With few companies actually doing regular data-breach rehearsals, many CISOs will be at a loss as to exactly how to kick off a response after they detect a data breach.
The key, according to IOOF Holdings head of cybersecurity Ashutosh Kapsé, is to not panic – and then to begin analysing the situation with the knowledge that you’ll never get on top of the situation by yourself.
“Don’t panic,” he told the audience during an expert panel session at the recent CSO-Kaspersky Labs Cyber Insights event. “Try to analyse exactly what has happened, calmly and in a balanced manner. If you are at the CISO level, you are probably too low in the organisation to be dealing with this by yourself; you need to involve the CEO and board level people.”
That may be tricky given a likely “very stressful event” as the CEO prepares to front up to the media, but CISOs shouldn’t take it personally if they aren’t well enough equipped to handle the response, he added: “no one has enough money or resources” to handle it correctly.
Clarification about any cybersecurity insurance policies and an understanding of exactly what they do and do not cover, Kapsé said, and a good early investment in data collection and security analytics can be invaluable in coping when a breach eventually does occur.
“Someone needs to be delegated to be properly looking at the reports and providing data to the board,” he explained. “It is absolutely important to give the board and C-level executives this ability and control: once they feel the spotlight is on them, they will absolutely panic and make it difficult for you and your team to get this done.”
A clear message with clear timeframes can be essential in managing that panic: tell executives that you’ll get back to them in 20 minutes, he said, or they will be calling every 3 minutes for an update.
Doing that post-breach analysis is likely to take longer than 20 minutes, Kaspersky Labs senior security researcher Noushin Shobab offered, particularly if you establish that an outside attacker was involved.
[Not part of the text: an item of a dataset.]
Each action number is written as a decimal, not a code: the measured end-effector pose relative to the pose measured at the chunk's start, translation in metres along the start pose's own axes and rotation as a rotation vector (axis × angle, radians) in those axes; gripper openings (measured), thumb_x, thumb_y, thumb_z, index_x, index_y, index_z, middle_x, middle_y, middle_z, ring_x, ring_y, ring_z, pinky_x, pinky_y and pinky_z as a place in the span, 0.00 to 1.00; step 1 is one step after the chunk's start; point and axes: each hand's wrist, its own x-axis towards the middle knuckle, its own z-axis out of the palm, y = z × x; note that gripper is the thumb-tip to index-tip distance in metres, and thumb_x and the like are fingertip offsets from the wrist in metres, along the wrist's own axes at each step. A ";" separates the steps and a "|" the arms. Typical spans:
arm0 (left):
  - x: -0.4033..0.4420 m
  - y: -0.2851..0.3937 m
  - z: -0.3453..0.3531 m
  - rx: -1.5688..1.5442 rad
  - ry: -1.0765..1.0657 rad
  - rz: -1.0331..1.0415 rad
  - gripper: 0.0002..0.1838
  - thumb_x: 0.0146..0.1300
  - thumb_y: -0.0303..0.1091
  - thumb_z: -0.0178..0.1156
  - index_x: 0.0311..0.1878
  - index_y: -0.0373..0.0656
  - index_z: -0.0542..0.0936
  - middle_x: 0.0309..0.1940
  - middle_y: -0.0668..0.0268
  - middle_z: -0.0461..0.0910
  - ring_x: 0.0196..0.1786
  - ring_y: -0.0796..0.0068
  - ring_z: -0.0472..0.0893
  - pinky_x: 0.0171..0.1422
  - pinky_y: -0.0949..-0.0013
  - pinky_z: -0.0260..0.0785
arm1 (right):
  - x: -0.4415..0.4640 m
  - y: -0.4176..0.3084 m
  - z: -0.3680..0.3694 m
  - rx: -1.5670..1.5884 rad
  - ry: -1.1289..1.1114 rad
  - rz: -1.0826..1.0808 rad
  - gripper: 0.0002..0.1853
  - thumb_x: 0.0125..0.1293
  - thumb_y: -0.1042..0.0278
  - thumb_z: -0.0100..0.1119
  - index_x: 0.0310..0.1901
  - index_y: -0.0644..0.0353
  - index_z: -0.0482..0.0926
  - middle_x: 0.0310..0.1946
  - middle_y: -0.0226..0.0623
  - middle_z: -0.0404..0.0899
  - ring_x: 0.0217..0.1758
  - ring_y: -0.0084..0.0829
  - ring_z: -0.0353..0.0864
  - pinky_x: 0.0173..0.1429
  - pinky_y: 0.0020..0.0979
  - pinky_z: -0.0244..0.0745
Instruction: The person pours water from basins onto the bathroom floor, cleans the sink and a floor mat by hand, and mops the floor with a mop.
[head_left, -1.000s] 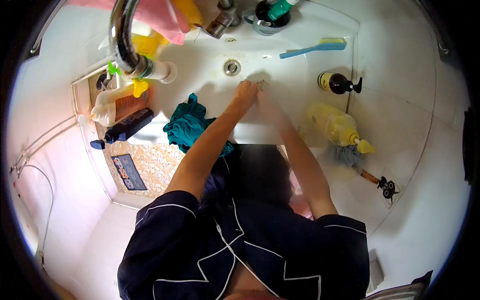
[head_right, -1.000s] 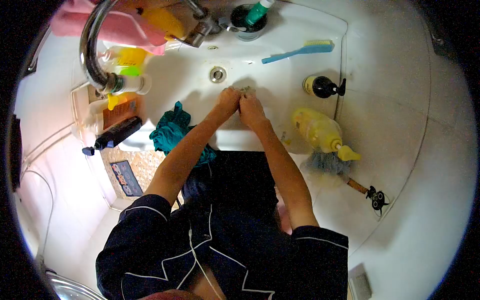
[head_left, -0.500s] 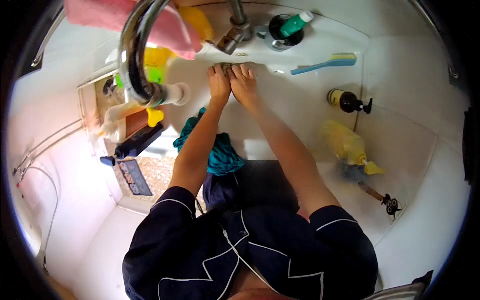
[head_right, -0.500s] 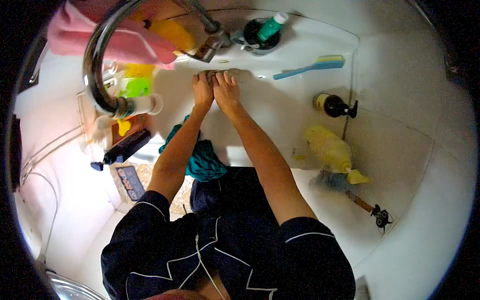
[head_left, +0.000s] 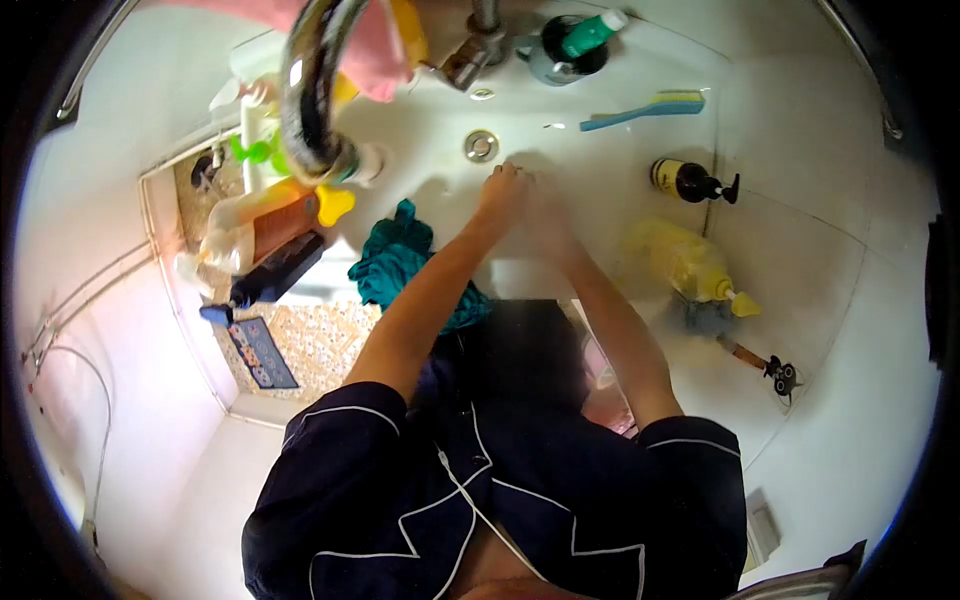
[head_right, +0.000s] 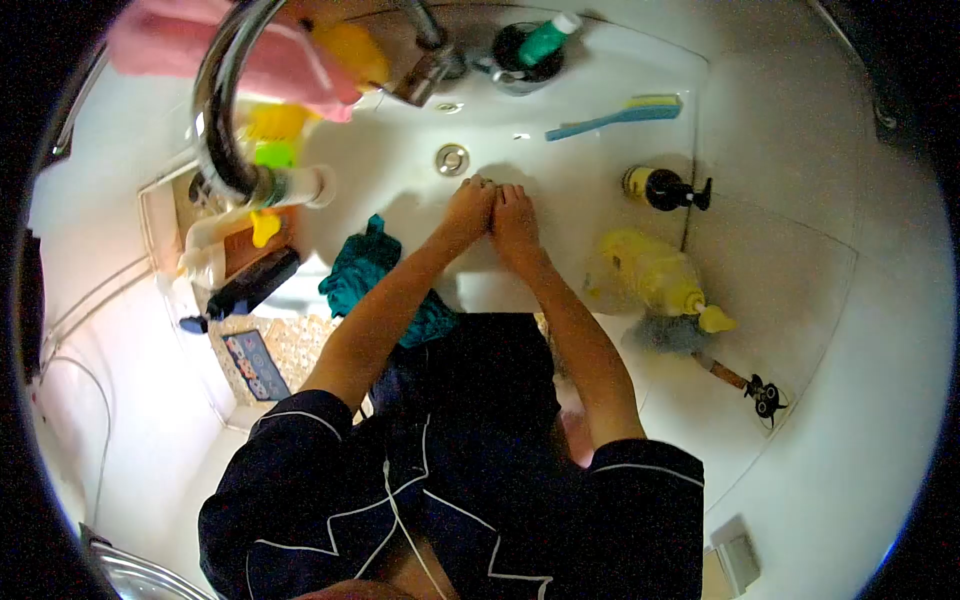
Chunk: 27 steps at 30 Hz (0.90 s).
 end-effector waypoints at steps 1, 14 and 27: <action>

“You’ll have to get an emergency response team that is capable of doing different aspects of the technical investigation to understand what has happened,” she explained, “as well as what was the nature of that hack, when and how the attackers got into your system, and which parts of the network are expected to be able to stop the attackers from going further.”
One part of the network that always needs close examination is the people using it, Telstra head of cybersecurity Jacqui McNamara offered.
“It comes back to how to educate users about security,” she said.
Guides such as ex-Telstra CISO Mike Burgess’ Five Knows of Cybersecurity, and the Office of the Australian Information Commissioner’s data breach management guide
One of the key things to know is how – or whether – the organisation has built security into its operational procedures, or whether it has fallen into what IDC vice president of blockchain and security research Simon Piff said was an all-too-common trap.
“We have an inflection point in the industry,” Piff said. “IT vendors and organisations have implemented IT and said ‘what about security? Don’t worry, that’s taken care of by the firewall.’... we have seen security [compromised] because of some bad decisions made by global organisations.”
Evolving SecDevOps paradigms offered a more integrated approach, he added, because when security is embedded at the base of the paradigm, “security ferments” and matures.
Yet making that happen in reality requires the CISO to be driving a much broader agenda than simply looking at information security, McNamara said.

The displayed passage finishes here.